Cardoso, Luis de Souza
This missionary has completed service. The Advance number will remain active until January 2025.
The Rev. Dr. Luis de Souza Cardoso is a United Methodist missionary with the General Board of Global Ministries, serving as coordinator of lay pastoral team and as a chaplain at the Crandon Salto School, with the Methodist Church in Uruguay.
Congregational and missionary growth are challenges along the coast of the Uruguay River, on both Argentine and Uruguayan shores. The Argentine Evangelical Methodist Church and the Methodist Church in Uruguay cannot feasibly address these issues unless they collaborate. The strategy is to develop lay teams trained for mission and pastoral vocations.
Luis is the third generation of a Methodist family in southern Brazil. “I spent my childhood, adolescence and youth deeply involved in my local church, district and conference,” he recalled. He led youth and young adult groups, served in Sunday school and sang in the church choir.
“I learned early to cultivate a spirituality centered on Bible reading, meditation and prayer, but also deeply involved with the challenges and needs of my neighbors, the community and society,” he said. He described it as “a Wesleyan spirituality with personal piety and mercy with others.”
God was nudging the teenage Luis toward pastoral ministry, but the young man first embarked on studies in political and economic sciences.
In October 1980, during a regional youth meeting, the Rev. Orvandil Moreira Barbosa invited those who felt the call of God in their lives to take a step toward of the altar. “I just went,” Luis said.
In 1984, he entered the university to study political and economic science. “In 1986,” he said, “I finally decided to drop that course and go to seminary. I realized that I must answer God’s call and prepare myself to collaborate more deeply in God’s mission as a pastor. In 1987, I entered the seminary.”
Luis’ seminary training proved affirming.
“I had the opportunity to find the paths of Wesleyan theology and to establish a very productive dialogue with the Latin American and the liberation theology,” he said. He was elected for a semester international internship at the Evangelical High Institute of Theological Studies in Buenos Aires, Argentina, recognized among the best schools of theology in Latin América at the time.
In 1990, Luis completed his degree in theology and returned to his conference in southern Brazil. His first appointment was with two local churches and a chaplaincy at the “Union” Methodist School in Uruguaiana, RS, on the border with Argentina and Uruguay. In 1994, he was ordained an elder by the Second Ecclesiastical Region (conference) of the Methodist Church in Brazil.
“For the past 30 years,” he said, “I have served the Methodist Church in Brazil and Latin America.” For him, one focus area is Methodist education. Luis has served at the Methodist University in Piracicaba and at the General Council of Methodist Institutions of Education in Brazil.

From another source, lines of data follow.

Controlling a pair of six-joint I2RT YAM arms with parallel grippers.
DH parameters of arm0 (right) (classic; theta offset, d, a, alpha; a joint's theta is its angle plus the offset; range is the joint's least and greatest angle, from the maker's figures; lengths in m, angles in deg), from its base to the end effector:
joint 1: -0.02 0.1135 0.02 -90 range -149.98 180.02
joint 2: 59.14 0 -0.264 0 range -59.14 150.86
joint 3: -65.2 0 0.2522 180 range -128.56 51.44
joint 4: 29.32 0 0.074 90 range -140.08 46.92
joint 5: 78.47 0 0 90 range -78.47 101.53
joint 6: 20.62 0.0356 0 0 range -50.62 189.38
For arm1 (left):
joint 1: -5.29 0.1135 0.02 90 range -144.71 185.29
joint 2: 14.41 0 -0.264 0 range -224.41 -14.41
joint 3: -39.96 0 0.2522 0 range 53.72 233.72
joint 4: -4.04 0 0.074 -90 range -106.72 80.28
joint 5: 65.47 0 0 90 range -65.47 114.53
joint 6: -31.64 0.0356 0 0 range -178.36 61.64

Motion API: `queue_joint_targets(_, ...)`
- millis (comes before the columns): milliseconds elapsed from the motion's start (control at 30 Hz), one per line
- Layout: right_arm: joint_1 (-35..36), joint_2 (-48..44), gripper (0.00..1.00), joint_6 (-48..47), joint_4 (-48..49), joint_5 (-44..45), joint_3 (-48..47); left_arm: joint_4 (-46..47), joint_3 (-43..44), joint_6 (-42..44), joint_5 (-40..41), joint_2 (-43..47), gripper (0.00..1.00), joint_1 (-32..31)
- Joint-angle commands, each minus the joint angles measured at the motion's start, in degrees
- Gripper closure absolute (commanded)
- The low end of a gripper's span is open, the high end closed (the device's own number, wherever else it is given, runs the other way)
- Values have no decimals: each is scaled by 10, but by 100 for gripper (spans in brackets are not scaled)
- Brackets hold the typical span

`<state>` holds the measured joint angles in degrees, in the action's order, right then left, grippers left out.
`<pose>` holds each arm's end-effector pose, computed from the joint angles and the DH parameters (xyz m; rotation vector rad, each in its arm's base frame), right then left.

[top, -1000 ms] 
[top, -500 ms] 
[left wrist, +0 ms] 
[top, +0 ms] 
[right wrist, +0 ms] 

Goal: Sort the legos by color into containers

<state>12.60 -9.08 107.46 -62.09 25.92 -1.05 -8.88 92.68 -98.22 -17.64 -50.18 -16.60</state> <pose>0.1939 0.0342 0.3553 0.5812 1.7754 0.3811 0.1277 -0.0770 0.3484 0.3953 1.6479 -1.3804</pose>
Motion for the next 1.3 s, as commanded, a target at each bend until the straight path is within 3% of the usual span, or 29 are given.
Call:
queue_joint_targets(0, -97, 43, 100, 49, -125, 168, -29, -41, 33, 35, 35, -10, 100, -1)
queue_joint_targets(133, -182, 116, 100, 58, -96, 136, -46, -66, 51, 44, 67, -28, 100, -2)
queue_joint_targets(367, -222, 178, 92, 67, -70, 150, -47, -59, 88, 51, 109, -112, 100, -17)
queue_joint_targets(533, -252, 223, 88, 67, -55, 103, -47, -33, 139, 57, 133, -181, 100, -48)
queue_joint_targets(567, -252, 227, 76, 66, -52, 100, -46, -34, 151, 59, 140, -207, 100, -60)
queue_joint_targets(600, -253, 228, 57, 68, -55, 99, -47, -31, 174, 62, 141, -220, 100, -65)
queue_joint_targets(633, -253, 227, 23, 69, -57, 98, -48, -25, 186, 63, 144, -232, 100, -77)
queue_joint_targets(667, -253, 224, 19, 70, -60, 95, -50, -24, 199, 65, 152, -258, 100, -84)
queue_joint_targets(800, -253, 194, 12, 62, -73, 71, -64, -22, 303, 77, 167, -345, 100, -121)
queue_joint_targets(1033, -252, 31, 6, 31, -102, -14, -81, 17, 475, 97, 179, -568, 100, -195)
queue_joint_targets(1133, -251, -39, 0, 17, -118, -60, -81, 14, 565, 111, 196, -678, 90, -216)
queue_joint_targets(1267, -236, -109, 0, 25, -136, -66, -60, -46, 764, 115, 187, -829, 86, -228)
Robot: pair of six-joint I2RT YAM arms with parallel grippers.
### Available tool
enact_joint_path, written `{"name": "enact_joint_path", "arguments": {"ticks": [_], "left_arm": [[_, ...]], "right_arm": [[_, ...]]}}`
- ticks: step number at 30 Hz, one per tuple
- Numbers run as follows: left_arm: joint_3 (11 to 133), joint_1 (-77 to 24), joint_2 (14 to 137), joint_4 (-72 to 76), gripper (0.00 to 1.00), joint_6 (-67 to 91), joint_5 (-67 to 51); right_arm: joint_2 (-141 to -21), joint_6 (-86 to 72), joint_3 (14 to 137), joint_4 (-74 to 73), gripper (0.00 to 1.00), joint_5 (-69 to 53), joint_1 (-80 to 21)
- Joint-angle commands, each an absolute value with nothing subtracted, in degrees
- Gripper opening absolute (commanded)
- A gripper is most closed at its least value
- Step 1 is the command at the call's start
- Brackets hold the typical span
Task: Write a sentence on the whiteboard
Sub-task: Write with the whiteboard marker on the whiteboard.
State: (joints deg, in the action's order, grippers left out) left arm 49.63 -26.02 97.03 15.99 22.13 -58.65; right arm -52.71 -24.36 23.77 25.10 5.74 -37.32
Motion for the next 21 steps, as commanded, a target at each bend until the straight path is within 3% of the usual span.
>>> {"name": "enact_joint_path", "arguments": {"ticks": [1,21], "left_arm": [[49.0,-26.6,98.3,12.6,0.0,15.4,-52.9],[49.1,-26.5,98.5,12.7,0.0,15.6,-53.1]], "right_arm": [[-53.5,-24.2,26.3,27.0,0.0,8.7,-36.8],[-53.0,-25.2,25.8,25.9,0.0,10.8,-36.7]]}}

“These experiences in my faith and pastoral journey,” he said, “have brought me to meet many cultures and different peoples in Latin America and the Caribbean, when I have been serving with the Latin American Association of Methodist Educational Institutions (ALAIME) and with The Global Methodist Education Fund for Leadership Development of the United Methodist Board of Higher Education and Ministry.”
He is excited about his new role with the Methodist Church in Uruguay.
“I have been so grateful to God for every opportunity to serve in his mission,” Luis said. “Everything I learned in this journey I owe to God’s grace and mercy. All I can do is very little in the face of God’s immense and amazing love.”
Luis also completed postgraduate studies, a master’s in science of religion (theology and history) and a doctorate (Ph. D.) in education (politics and management). He is married to nurse Astrid Dorvani Cardoso, and he is the father of Pedro.